In this paper, we presented EMLNet, a few-shot learning framework for radar-based UAV recognition. Our method combines a lightweight Efficient Net backbone with EMA attention for multi-scale feature extraction and a local descriptor-based matching module for fine-grained classification. The PCE Loss function enhances training by promoting intra-class cohesion and inter-class separation. Extensive evaluations on the DIAT-μSAT dataset show that EMLNet achieves state-of-the-art accuracy in 3-way 1-shot and 5-shot tasks, outperforming both deep learning networks and few-shot learning methods. Moreover, EMLNet is computationally efficient, with only 3.7 million parameters and 0.88 GFLOPs, making it ideal for real-world applications.

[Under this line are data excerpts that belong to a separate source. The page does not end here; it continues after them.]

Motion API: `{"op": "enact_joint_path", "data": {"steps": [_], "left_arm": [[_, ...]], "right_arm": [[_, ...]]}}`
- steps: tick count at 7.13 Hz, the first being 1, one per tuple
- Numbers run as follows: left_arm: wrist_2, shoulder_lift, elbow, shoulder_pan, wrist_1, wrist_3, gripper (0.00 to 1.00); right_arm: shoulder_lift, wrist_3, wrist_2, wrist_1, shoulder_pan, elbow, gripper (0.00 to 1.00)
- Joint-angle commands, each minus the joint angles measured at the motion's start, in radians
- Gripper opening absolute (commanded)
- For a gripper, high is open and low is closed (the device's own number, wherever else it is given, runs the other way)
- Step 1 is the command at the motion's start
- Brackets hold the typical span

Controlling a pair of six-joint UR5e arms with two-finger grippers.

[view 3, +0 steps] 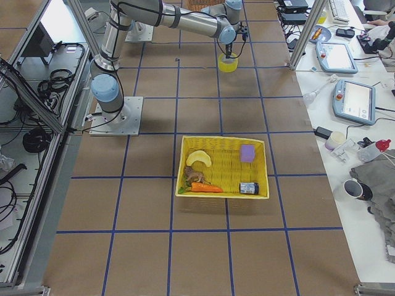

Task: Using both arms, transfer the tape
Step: 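Carry the tape roll to table center with the right gripper while the left arm approaches, then release the tape roll on the table and raise the right gripper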

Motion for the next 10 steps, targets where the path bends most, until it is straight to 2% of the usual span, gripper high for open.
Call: {"op": "enact_joint_path", "data": {"steps": [1,2,3,4,5,6,7,8,9,10], "left_arm": [[-0.156,-0.066,-0.114,0.077,0.065,0.102,1.0],[-0.17,-0.101,-0.221,0.081,0.183,0.102,1.0],[-0.172,-0.132,-0.313,0.081,0.297,0.102,1.0],[-0.201,-0.167,-0.361,0.087,0.345,0.09,1.0],[-0.311,-0.212,-0.368,0.087,0.347,0.084,1.0],[-0.374,-0.264,-0.367,0.087,0.359,0.024,1.0],[-0.435,-0.31,-0.368,0.075,0.459,-0.11,1.0],[-0.436,-0.362,-0.367,0.059,0.592,-0.366,1.0],[-0.419,-0.402,-0.362,-0.012,0.758,-0.606,1.0],[-0.287,-0.452,-0.348,-0.09,0.861,-0.692,0.97]], "right_arm": [[0.047,0.027,0.024,-0.046,0.038,0.005,0.0],[0.043,0.011,0.022,-0.043,0.038,0.009,0.9],[0.037,-0.011,0.022,-0.033,0.037,0.008,1.0],[-0.006,-0.032,0.019,-0.027,0.032,0.011,1.0],[-0.082,-0.066,0.0,0.071,0.003,0.011,1.0],[-0.168,-0.164,-0.055,0.194,-0.071,0.013,1.0],[-0.24,-0.245,-0.068,0.294,-0.174,0.013,1.0],[-0.305,-0.346,-0.07,0.378,-0.261,0.013,1.0],[-0.36,-0.44,-0.074,0.487,-0.335,0.014,1.0],[-0.417,-0.565,-0.079,0.597,-0.401,0.013,1.0]]}}
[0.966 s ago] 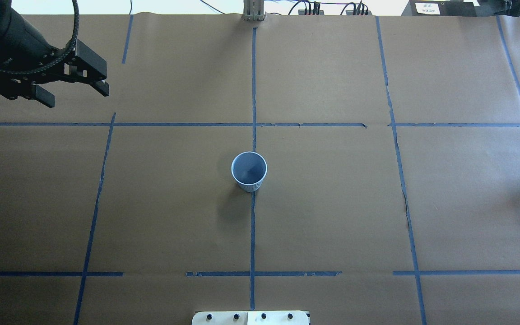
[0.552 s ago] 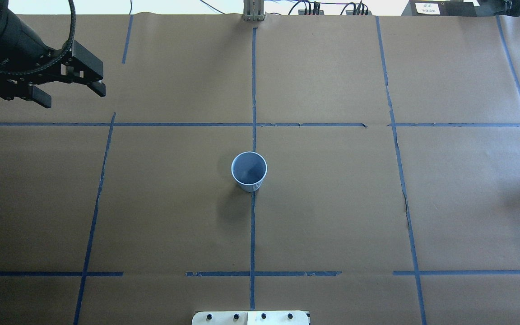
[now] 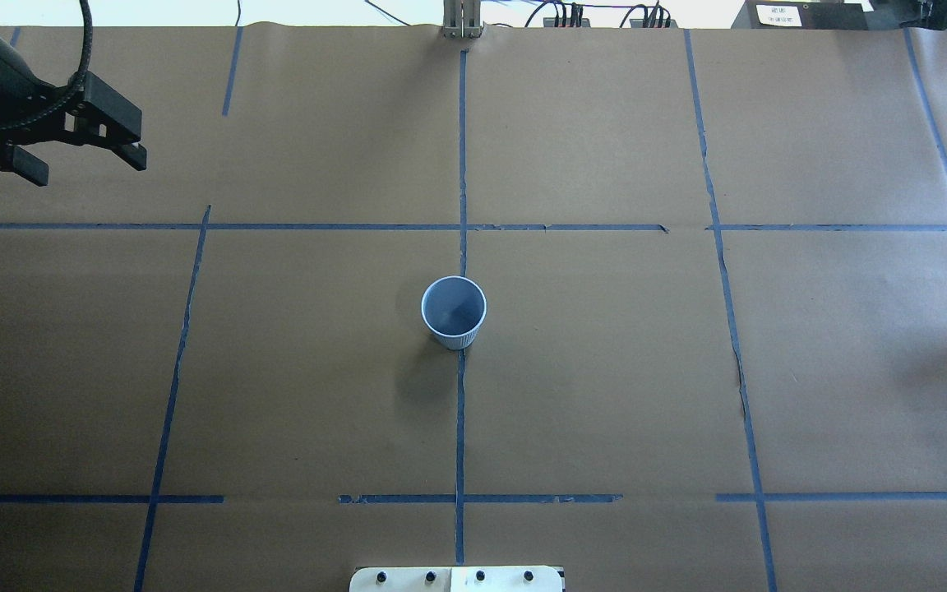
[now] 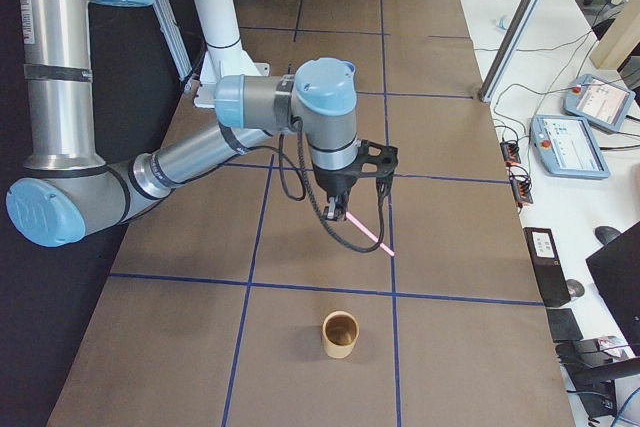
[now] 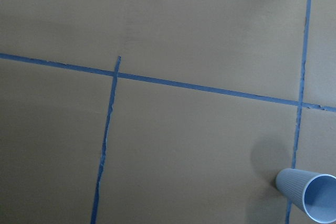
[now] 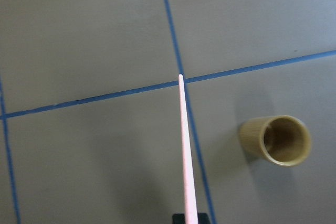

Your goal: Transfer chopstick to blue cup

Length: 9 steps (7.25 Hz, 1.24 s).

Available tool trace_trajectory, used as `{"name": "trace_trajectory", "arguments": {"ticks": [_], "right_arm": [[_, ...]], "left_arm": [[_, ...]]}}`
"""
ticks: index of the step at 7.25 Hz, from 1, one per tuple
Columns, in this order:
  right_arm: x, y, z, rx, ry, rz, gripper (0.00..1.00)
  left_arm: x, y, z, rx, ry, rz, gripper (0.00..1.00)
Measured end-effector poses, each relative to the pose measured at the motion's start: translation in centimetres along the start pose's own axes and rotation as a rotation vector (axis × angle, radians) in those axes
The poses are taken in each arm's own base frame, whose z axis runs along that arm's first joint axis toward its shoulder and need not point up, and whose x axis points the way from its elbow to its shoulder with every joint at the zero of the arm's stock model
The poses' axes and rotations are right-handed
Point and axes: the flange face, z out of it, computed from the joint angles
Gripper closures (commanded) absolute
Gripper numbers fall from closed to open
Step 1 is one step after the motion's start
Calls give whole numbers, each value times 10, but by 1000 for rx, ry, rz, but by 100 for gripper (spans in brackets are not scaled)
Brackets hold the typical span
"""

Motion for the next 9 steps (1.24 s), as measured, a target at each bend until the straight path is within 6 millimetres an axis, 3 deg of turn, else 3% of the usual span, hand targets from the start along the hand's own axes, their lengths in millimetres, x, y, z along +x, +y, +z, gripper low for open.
{"name": "trace_trajectory", "arguments": {"ticks": [2, 3, 4, 6, 8, 9], "right_arm": [[-179, -18, 24, -98, -23, 4, 99], [-263, -13, 28, -143, -30, 18, 98], [-329, -1, 29, -181, -47, 49, 98], [-429, 39, 30, -253, -81, 97, 98], [-517, 97, 30, -315, -91, 111, 97], [-551, 131, 38, -334, -84, 107, 97]], "left_arm": [[-27, -8, 2, -7, -32, 29, 0], [-40, -16, 4, -11, -47, 39, 0], [-57, -26, 6, -20, -60, 59, 0], [-103, -51, 10, -41, -86, 109, 0], [-146, -71, 8, -61, -82, 150, 0], [-167, -78, 6, -67, -83, 165, 0]]}}
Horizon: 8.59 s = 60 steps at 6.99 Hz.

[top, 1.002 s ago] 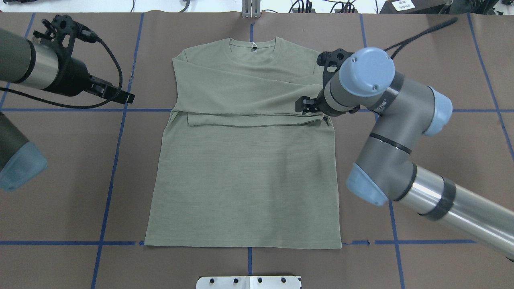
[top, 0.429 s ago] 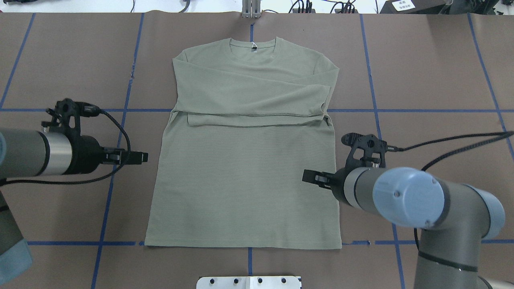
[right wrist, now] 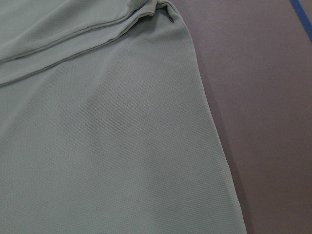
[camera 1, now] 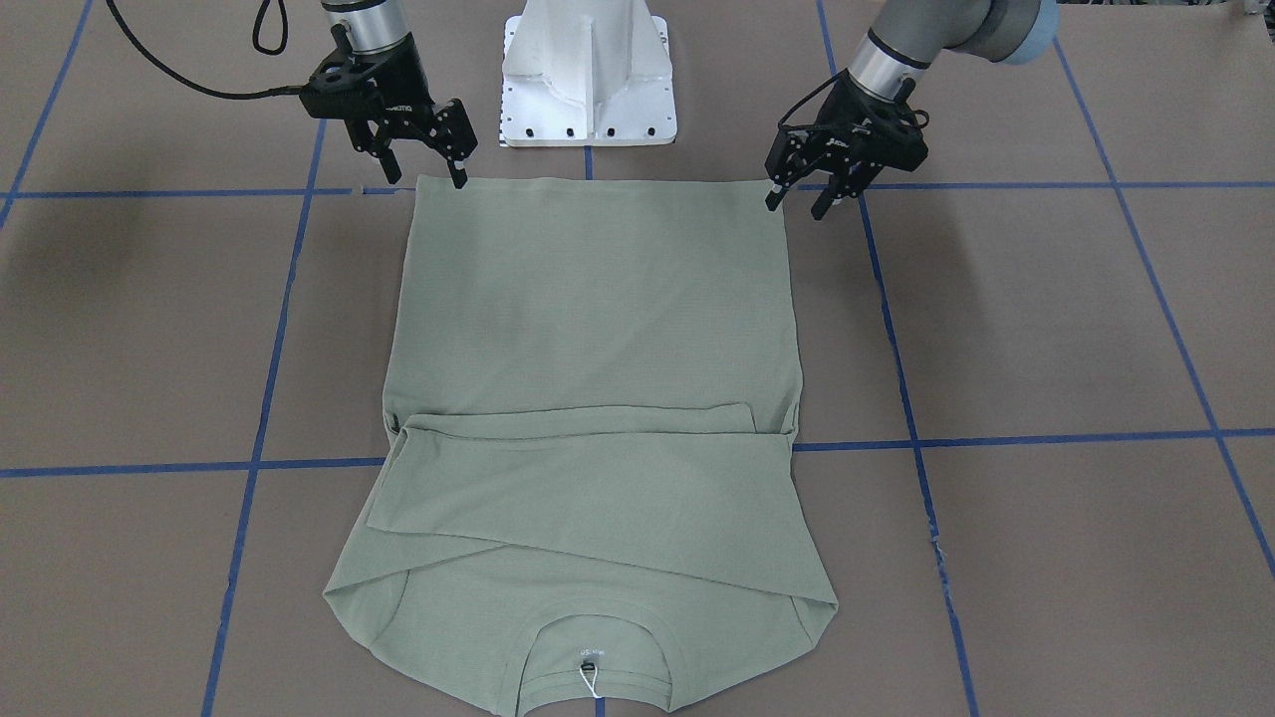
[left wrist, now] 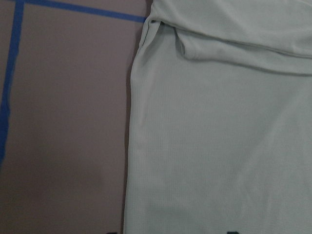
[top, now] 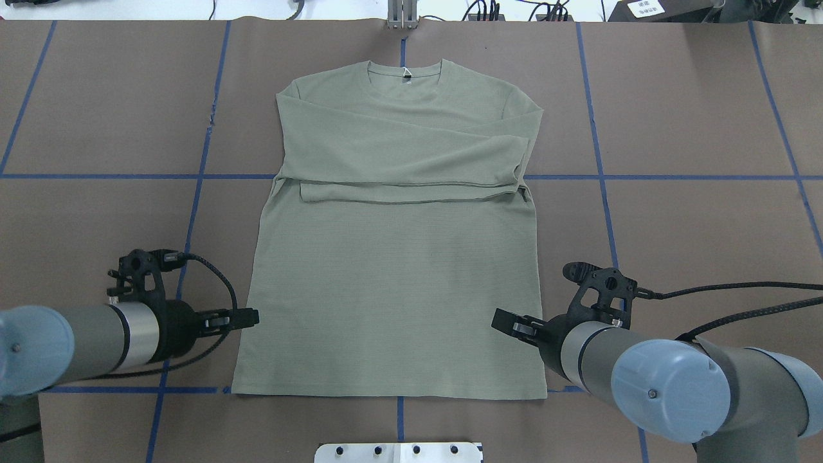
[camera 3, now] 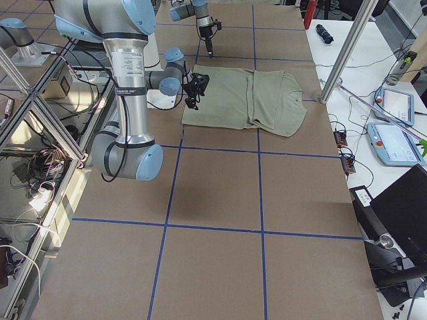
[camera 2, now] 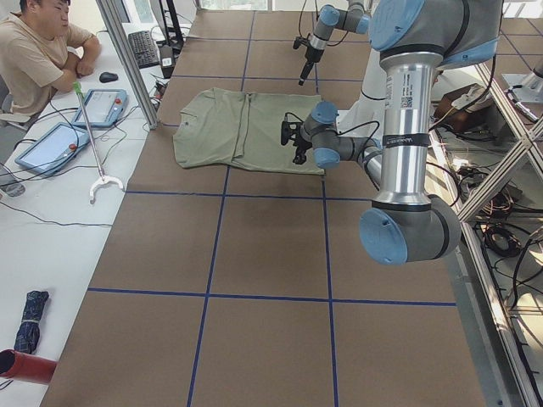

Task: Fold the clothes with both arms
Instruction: 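Move both grippers to the shirt hem corners nearest the robot, then align both grippers at the hem corners and close on the fabric, then lift the hem with both grippers and fold it toward the collar, then lower the hem onto the collar edge and open both grippers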

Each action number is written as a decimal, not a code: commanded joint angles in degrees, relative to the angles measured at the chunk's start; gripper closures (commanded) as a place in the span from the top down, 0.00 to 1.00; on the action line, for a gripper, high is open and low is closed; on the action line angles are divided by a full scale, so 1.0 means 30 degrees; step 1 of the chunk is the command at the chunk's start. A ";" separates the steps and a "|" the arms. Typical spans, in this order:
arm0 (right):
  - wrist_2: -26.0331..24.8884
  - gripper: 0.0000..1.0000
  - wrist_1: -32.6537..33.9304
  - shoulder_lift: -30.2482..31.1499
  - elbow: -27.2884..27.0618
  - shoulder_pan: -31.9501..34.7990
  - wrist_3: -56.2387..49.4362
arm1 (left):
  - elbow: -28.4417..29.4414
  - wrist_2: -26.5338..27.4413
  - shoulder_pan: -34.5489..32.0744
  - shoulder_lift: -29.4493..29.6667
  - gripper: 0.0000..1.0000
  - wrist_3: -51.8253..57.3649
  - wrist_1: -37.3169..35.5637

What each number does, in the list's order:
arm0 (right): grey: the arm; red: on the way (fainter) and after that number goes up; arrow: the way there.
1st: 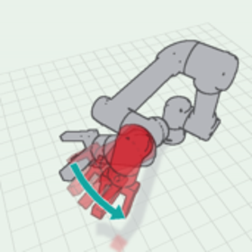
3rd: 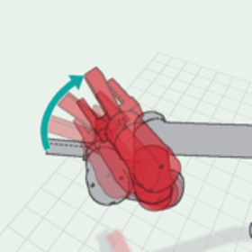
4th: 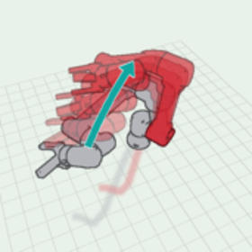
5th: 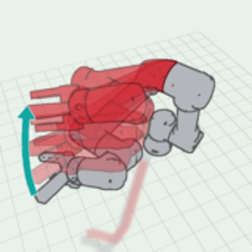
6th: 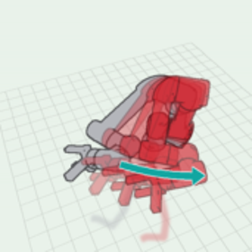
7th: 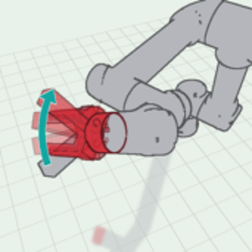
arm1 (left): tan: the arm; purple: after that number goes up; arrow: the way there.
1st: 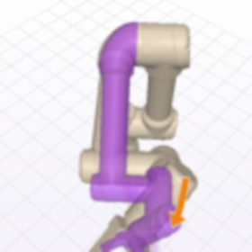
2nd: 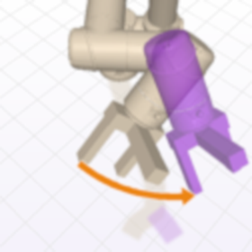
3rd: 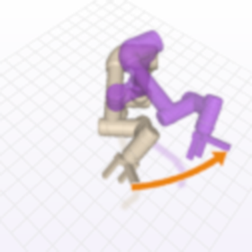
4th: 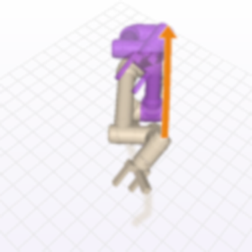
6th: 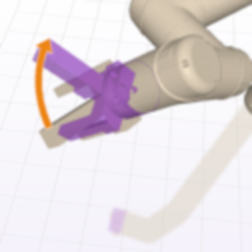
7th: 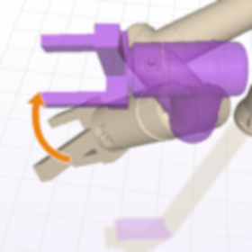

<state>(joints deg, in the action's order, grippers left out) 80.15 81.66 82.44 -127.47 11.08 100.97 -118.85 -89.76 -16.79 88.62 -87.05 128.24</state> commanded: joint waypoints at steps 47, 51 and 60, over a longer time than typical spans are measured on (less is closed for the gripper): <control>0.2015 0.00 0.9831 -0.6587 -0.0011 0.5606 -0.3818 | -0.3005 -0.3477 -0.7570 0.6096 0.00 0.6918 -1.0255; 0.2666 0.00 0.4521 -0.8897 0.8630 0.9220 -0.6489 | 0.4960 -0.3156 -0.8641 1.0291 0.00 0.8276 -0.9180; 0.4558 1.00 -0.0880 -0.9228 1.4049 0.9753 -0.8888 | 1.0795 -0.1776 -0.8025 1.1096 1.00 0.9941 -0.3489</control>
<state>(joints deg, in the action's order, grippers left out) 90.36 80.41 54.34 -84.50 40.12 77.40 -84.45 -94.75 -41.09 122.09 -59.09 117.37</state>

This work has significant implications for UAV surveillance, particularly in regions like China where drone usage is widespread and security concerns are paramount. By enabling accurate recognition with limited data, EMLNet can aid in monitoring unauthorized drone activities, protecting critical infrastructure, and ensuring airspace safety. Future directions include extending the framework to multi-modal data (e.g., combining radar with visual sensors) and adapting it to other few-shot signal processing tasks. We believe that our contributions will advance the field of UAV recognition and support the development of intelligent surveillance systems for China and beyond.

In summary, EMLNet represents a step forward in few-shot learning for radar UAV recognition, balancing accuracy and efficiency. As drones continue to evolve, methods like ours will be essential for maintaining security in an increasingly automated world. We hope that this research inspires further innovation in leveraging AI for defense and civilian applications, especially in monitoring China UAV drone operations.